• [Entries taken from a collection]
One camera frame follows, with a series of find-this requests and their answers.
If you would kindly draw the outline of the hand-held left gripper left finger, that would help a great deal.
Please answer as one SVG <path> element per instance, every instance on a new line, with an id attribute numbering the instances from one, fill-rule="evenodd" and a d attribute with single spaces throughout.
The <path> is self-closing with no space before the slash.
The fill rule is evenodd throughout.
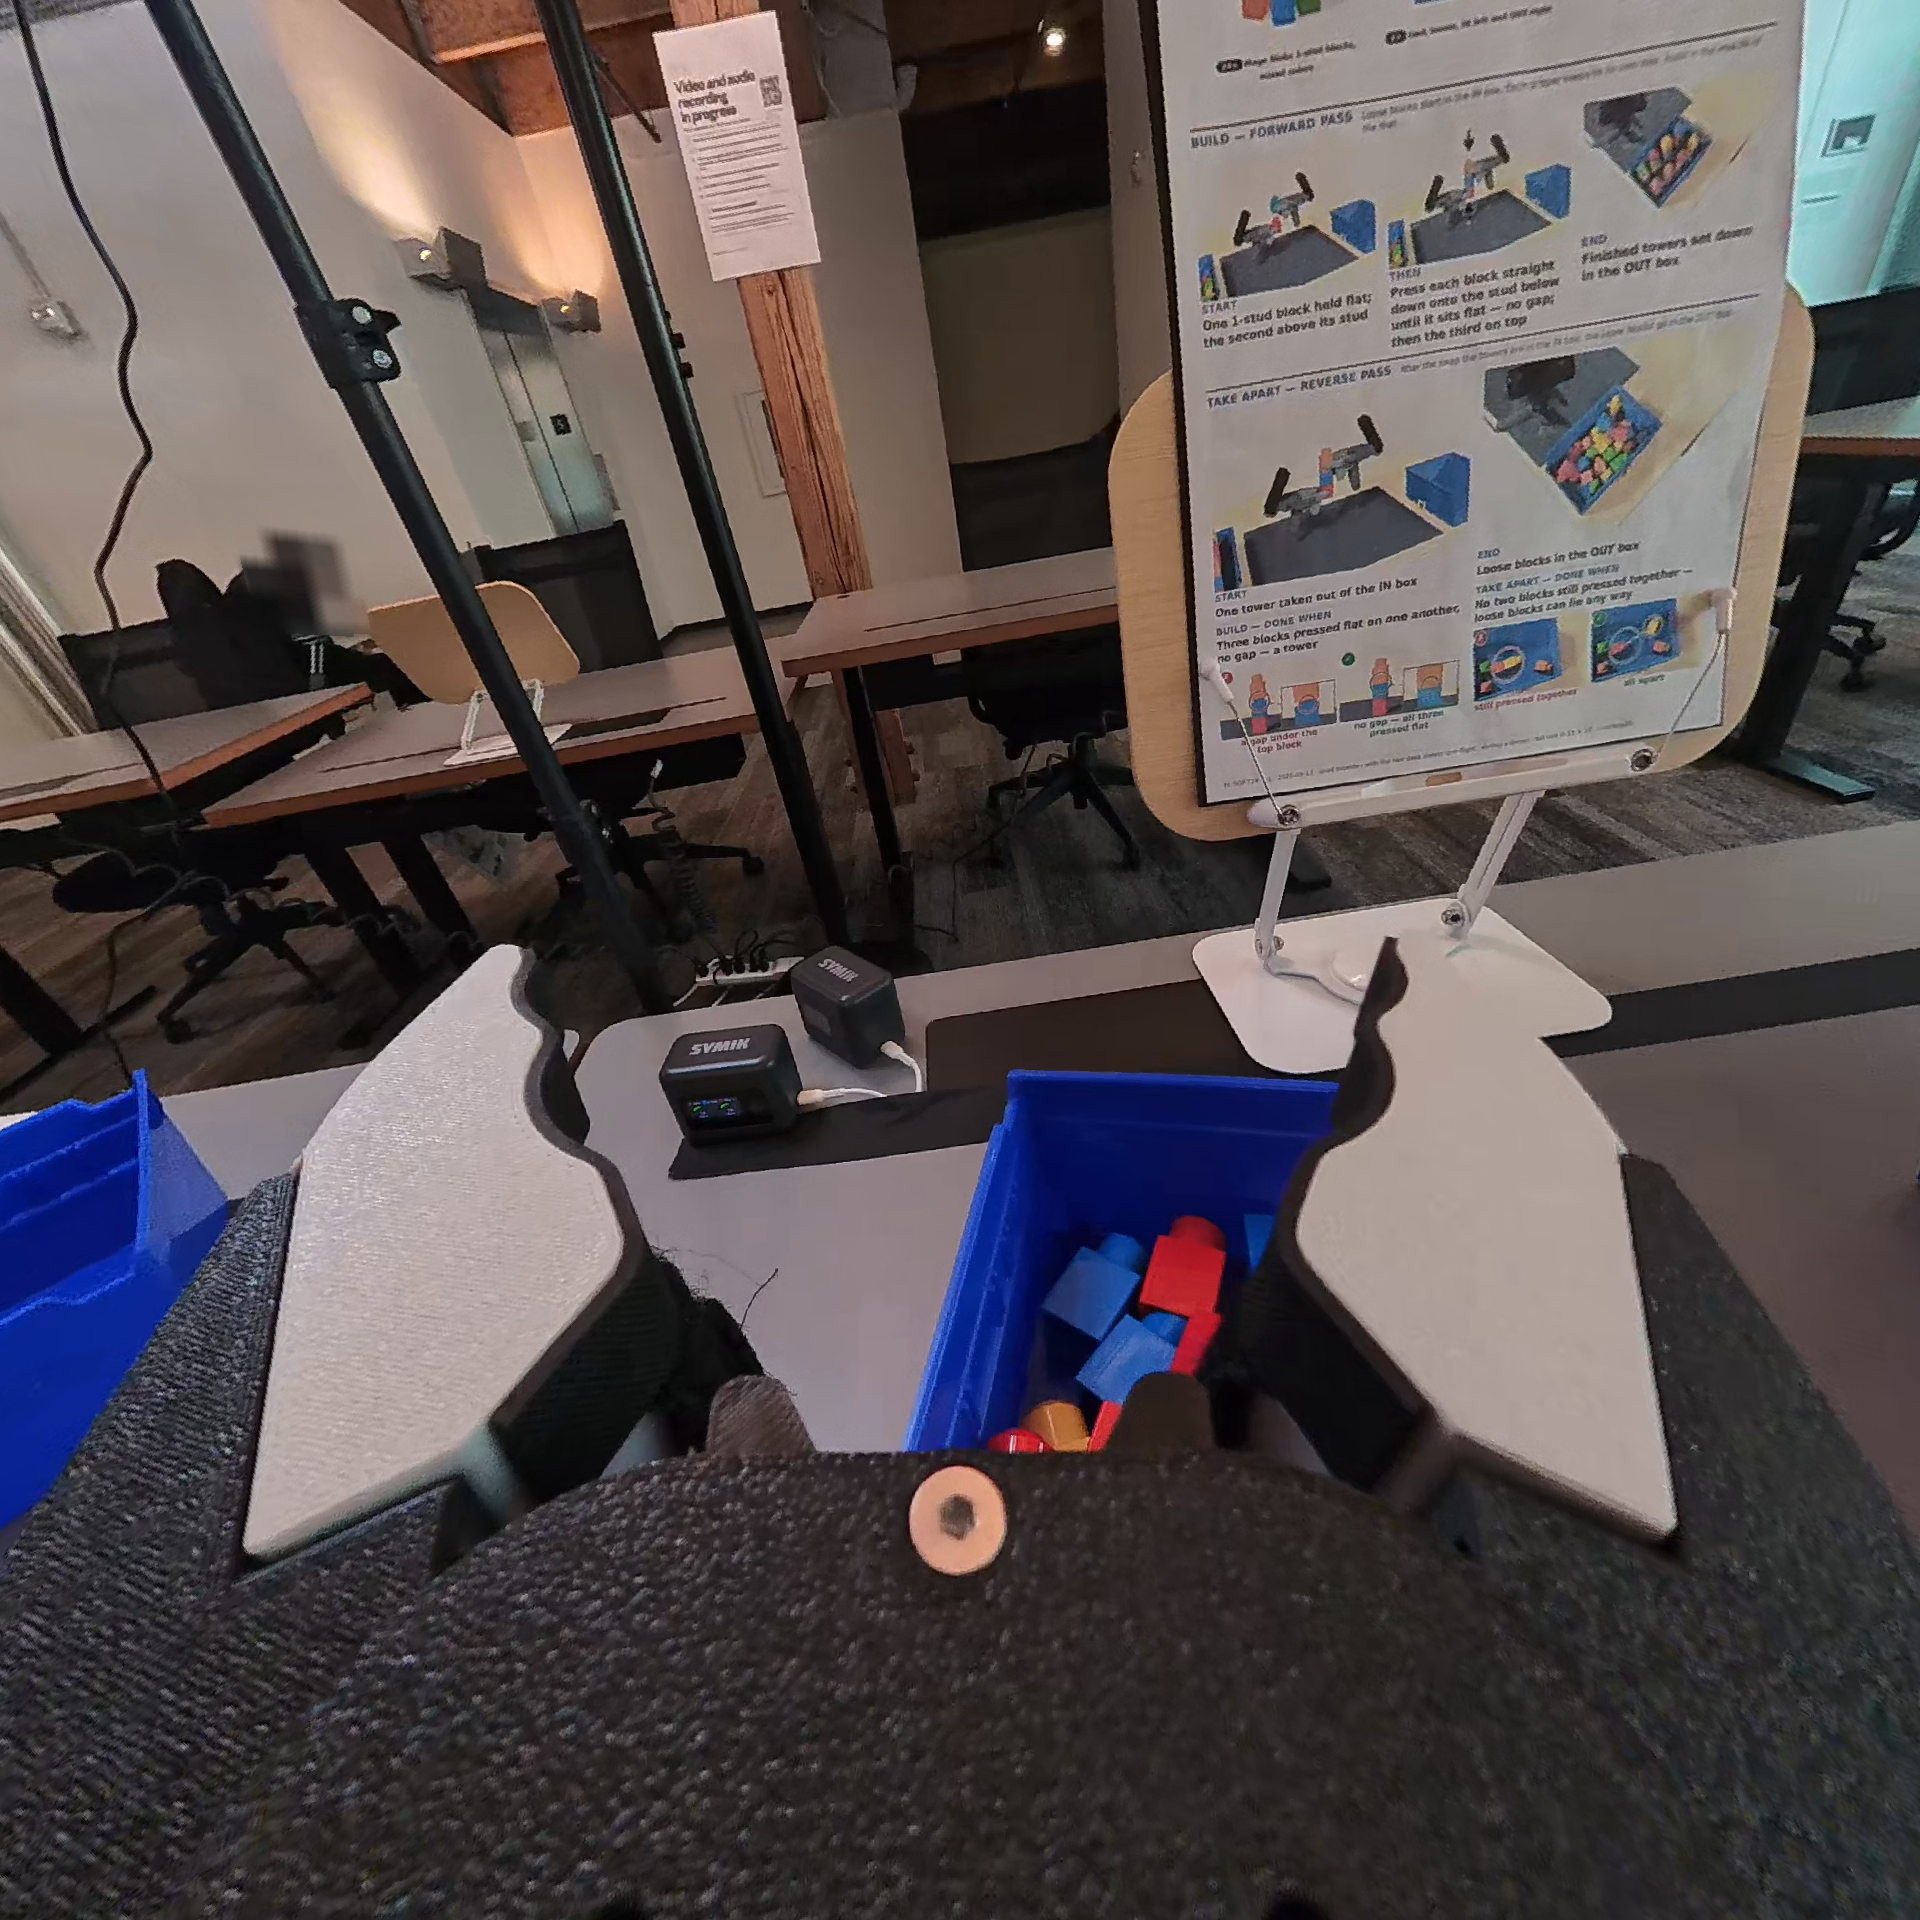
<path id="1" fill-rule="evenodd" d="M 532 1502 L 508 1426 L 633 1269 L 533 958 L 490 946 L 336 1100 L 297 1181 L 243 1546 L 286 1560 L 432 1484 Z"/>

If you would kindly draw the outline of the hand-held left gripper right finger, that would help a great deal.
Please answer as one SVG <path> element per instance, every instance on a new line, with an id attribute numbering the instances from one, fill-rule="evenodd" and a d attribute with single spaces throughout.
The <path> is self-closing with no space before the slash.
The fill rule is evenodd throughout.
<path id="1" fill-rule="evenodd" d="M 1658 1545 L 1655 1380 L 1617 1130 L 1441 946 L 1386 938 L 1285 1186 L 1290 1418 L 1403 1513 L 1480 1469 Z"/>

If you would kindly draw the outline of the pile of mega blocks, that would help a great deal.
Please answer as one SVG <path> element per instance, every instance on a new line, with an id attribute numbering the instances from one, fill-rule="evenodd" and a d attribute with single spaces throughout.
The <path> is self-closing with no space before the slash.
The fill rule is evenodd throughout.
<path id="1" fill-rule="evenodd" d="M 1015 1327 L 978 1442 L 1012 1454 L 1101 1452 L 1137 1386 L 1201 1376 L 1273 1226 L 1273 1213 L 1246 1213 L 1237 1232 L 1187 1213 L 1153 1238 L 1115 1230 L 1077 1247 Z"/>

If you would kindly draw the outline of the blue plastic bin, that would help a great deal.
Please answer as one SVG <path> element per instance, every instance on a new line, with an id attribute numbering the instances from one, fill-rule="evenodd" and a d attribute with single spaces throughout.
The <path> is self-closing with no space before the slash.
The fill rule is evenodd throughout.
<path id="1" fill-rule="evenodd" d="M 1330 1125 L 1330 1077 L 1013 1071 L 930 1342 L 907 1452 L 987 1447 L 1043 1389 L 1081 1385 L 1099 1346 L 1043 1303 L 1072 1259 L 1120 1235 L 1153 1254 L 1179 1216 L 1225 1236 L 1216 1309 L 1251 1257 L 1308 1146 Z"/>
<path id="2" fill-rule="evenodd" d="M 227 1226 L 143 1074 L 3 1131 L 3 1524 L 40 1500 Z"/>

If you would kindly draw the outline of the black battery charger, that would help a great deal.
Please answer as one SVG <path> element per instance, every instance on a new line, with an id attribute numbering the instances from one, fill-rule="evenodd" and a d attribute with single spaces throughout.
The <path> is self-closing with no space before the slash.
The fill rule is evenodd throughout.
<path id="1" fill-rule="evenodd" d="M 905 1017 L 894 973 L 846 946 L 824 946 L 787 973 L 805 1033 L 853 1067 L 905 1047 Z"/>
<path id="2" fill-rule="evenodd" d="M 804 1080 L 787 1030 L 757 1021 L 679 1034 L 661 1062 L 661 1090 L 683 1140 L 711 1146 L 794 1131 Z"/>

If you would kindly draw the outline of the white metal poster stand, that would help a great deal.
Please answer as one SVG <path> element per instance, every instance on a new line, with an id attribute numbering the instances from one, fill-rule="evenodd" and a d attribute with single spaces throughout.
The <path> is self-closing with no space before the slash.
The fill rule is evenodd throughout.
<path id="1" fill-rule="evenodd" d="M 1452 962 L 1542 1039 L 1607 1024 L 1610 1001 L 1489 907 L 1494 883 L 1542 797 L 1542 788 L 1530 788 L 1500 801 L 1456 894 L 1292 921 L 1282 920 L 1282 907 L 1300 812 L 1257 804 L 1250 819 L 1277 827 L 1261 912 L 1251 929 L 1207 935 L 1191 952 L 1195 973 L 1246 1054 L 1261 1067 L 1308 1077 L 1341 1067 L 1389 938 Z"/>

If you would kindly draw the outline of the black rubber pad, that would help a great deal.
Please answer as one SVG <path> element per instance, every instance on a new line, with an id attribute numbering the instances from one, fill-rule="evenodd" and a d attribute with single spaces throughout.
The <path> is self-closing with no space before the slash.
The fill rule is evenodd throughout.
<path id="1" fill-rule="evenodd" d="M 1004 1114 L 1004 1080 L 846 1101 L 811 1109 L 781 1133 L 683 1140 L 669 1179 L 683 1182 L 750 1170 L 824 1168 L 983 1144 Z"/>

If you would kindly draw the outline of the grey office desk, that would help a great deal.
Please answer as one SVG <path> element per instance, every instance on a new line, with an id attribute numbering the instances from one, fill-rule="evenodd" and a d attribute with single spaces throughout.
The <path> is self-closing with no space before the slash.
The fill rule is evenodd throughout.
<path id="1" fill-rule="evenodd" d="M 781 638 L 792 680 L 824 675 L 837 688 L 857 791 L 874 827 L 891 917 L 883 931 L 857 938 L 857 952 L 897 973 L 929 964 L 915 944 L 915 869 L 901 841 L 876 714 L 967 699 L 965 649 L 1107 622 L 1117 622 L 1117 559 L 1099 546 L 818 598 Z"/>
<path id="2" fill-rule="evenodd" d="M 346 907 L 358 875 L 361 846 L 382 846 L 427 923 L 464 953 L 480 944 L 467 912 L 425 845 L 428 833 L 485 827 L 533 840 L 552 833 L 533 779 L 501 729 L 490 701 L 477 709 L 473 743 L 490 757 L 457 764 L 467 706 L 423 703 L 380 711 L 343 737 L 244 787 L 201 815 L 211 831 L 249 829 L 300 851 Z M 730 646 L 595 670 L 548 690 L 548 729 L 563 727 L 558 759 L 575 792 L 608 833 L 620 877 L 664 920 L 683 914 L 662 900 L 648 864 L 674 877 L 698 854 L 735 860 L 749 875 L 763 861 L 744 846 L 675 840 L 658 831 L 628 833 L 628 821 L 658 815 L 658 771 L 666 785 L 734 775 L 759 732 L 749 684 Z"/>
<path id="3" fill-rule="evenodd" d="M 1876 792 L 1860 779 L 1791 751 L 1787 734 L 1876 531 L 1876 517 L 1893 487 L 1915 480 L 1915 473 L 1915 397 L 1824 413 L 1802 429 L 1799 477 L 1830 480 L 1834 502 L 1815 520 L 1732 757 L 1834 804 L 1872 801 Z"/>
<path id="4" fill-rule="evenodd" d="M 327 688 L 39 742 L 4 764 L 4 868 L 54 860 L 66 824 L 91 812 L 211 804 L 336 734 L 374 699 L 368 685 Z"/>

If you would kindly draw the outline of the small document stand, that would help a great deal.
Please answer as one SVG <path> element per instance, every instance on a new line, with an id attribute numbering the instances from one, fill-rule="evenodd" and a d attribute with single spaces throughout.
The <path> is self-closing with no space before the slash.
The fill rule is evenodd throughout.
<path id="1" fill-rule="evenodd" d="M 547 743 L 556 746 L 563 739 L 567 732 L 575 730 L 575 722 L 547 725 L 542 719 L 547 684 L 540 681 L 540 676 L 524 680 L 520 690 L 530 701 L 533 717 L 540 722 L 540 730 Z M 493 706 L 490 697 L 485 688 L 477 688 L 467 699 L 459 746 L 452 754 L 447 757 L 443 767 L 485 764 L 498 763 L 501 759 L 517 759 L 519 750 L 514 746 L 514 737 L 504 722 L 495 725 L 498 719 L 500 714 L 498 706 Z"/>

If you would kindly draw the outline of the instruction poster on stand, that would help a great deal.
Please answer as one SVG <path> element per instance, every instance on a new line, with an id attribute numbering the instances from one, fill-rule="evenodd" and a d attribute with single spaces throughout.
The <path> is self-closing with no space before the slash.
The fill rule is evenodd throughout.
<path id="1" fill-rule="evenodd" d="M 1448 804 L 1486 804 L 1523 792 L 1551 792 L 1595 782 L 1647 782 L 1715 751 L 1758 697 L 1771 646 L 1775 594 L 1801 459 L 1815 330 L 1801 296 L 1785 294 L 1759 422 L 1758 457 L 1741 534 L 1741 564 L 1726 666 L 1726 719 L 1696 732 L 1502 759 L 1463 771 L 1415 773 L 1408 779 L 1340 782 L 1283 795 L 1295 827 L 1327 827 Z M 1117 624 L 1133 773 L 1142 801 L 1165 829 L 1201 841 L 1269 838 L 1275 807 L 1258 791 L 1247 801 L 1204 804 L 1195 767 L 1195 668 L 1187 606 L 1179 422 L 1170 377 L 1149 385 L 1120 424 L 1110 461 L 1110 517 L 1117 556 Z"/>

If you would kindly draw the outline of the black light stand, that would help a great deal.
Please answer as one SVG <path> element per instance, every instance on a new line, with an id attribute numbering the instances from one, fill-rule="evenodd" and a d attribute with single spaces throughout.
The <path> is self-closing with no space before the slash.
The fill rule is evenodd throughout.
<path id="1" fill-rule="evenodd" d="M 310 355 L 340 399 L 382 488 L 451 612 L 470 665 L 514 737 L 540 805 L 601 920 L 604 944 L 630 977 L 642 1007 L 650 1014 L 664 1012 L 669 997 L 661 953 L 630 912 L 608 854 L 607 831 L 593 807 L 575 791 L 556 746 L 547 743 L 511 651 L 460 564 L 435 494 L 382 392 L 378 358 L 390 355 L 390 330 L 376 321 L 352 324 L 346 301 L 333 294 L 196 7 L 150 2 L 149 13 L 293 299 Z"/>
<path id="2" fill-rule="evenodd" d="M 765 754 L 778 782 L 783 809 L 814 910 L 827 941 L 843 944 L 849 937 L 846 901 L 811 764 L 802 737 L 788 717 L 787 684 L 771 665 L 763 625 L 752 606 L 749 577 L 708 457 L 705 433 L 690 399 L 688 377 L 638 221 L 633 184 L 601 91 L 601 74 L 585 23 L 575 2 L 538 2 L 535 13 L 563 94 L 567 115 L 582 148 L 616 274 L 655 387 L 661 417 L 683 493 L 688 494 L 708 571 L 720 598 L 735 657 L 760 722 Z"/>

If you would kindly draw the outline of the metal elevator door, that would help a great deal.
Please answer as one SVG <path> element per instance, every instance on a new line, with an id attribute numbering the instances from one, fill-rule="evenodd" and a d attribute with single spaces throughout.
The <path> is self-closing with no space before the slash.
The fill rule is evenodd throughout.
<path id="1" fill-rule="evenodd" d="M 467 290 L 467 309 L 556 534 L 614 525 L 616 494 L 587 440 L 540 307 L 478 285 Z"/>

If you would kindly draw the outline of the black monitor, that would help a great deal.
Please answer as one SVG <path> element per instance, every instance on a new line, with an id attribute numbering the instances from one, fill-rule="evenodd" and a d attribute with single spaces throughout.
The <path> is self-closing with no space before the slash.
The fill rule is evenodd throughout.
<path id="1" fill-rule="evenodd" d="M 1919 285 L 1808 309 L 1815 358 L 1810 417 L 1919 394 Z"/>

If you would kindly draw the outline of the white paper notice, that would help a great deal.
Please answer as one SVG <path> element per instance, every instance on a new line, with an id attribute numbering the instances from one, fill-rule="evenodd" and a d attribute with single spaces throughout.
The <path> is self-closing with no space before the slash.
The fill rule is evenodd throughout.
<path id="1" fill-rule="evenodd" d="M 822 261 L 781 28 L 741 13 L 661 32 L 655 49 L 714 280 Z"/>

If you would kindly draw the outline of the wooden post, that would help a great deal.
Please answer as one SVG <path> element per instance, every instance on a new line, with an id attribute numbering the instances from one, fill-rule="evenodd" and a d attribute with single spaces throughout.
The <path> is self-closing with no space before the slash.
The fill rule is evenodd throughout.
<path id="1" fill-rule="evenodd" d="M 672 4 L 675 30 L 741 13 L 760 11 L 755 4 Z M 734 283 L 770 409 L 805 578 L 818 599 L 868 590 L 872 568 L 846 465 L 813 267 L 755 274 Z"/>

• [YOUR OBJECTIVE] Within the data above, the span starting at the line containing "monitor, that would help a great deal." and ending at the line containing "If you would kindly draw the outline of the white paper" is to be retyped exactly, with no other lines.

• [EXERCISE OUTPUT]
If you would kindly draw the outline of the black monitor, that would help a great deal.
Please answer as one SVG <path> element per instance, every instance on a new line, with an id attribute numbering the instances from one, fill-rule="evenodd" and a d attribute with single spaces throughout.
The <path> is self-closing with no space before the slash.
The fill rule is evenodd throughout.
<path id="1" fill-rule="evenodd" d="M 1919 285 L 1808 309 L 1815 358 L 1810 417 L 1919 394 Z"/>

If you would kindly draw the outline of the white paper notice, that would help a great deal.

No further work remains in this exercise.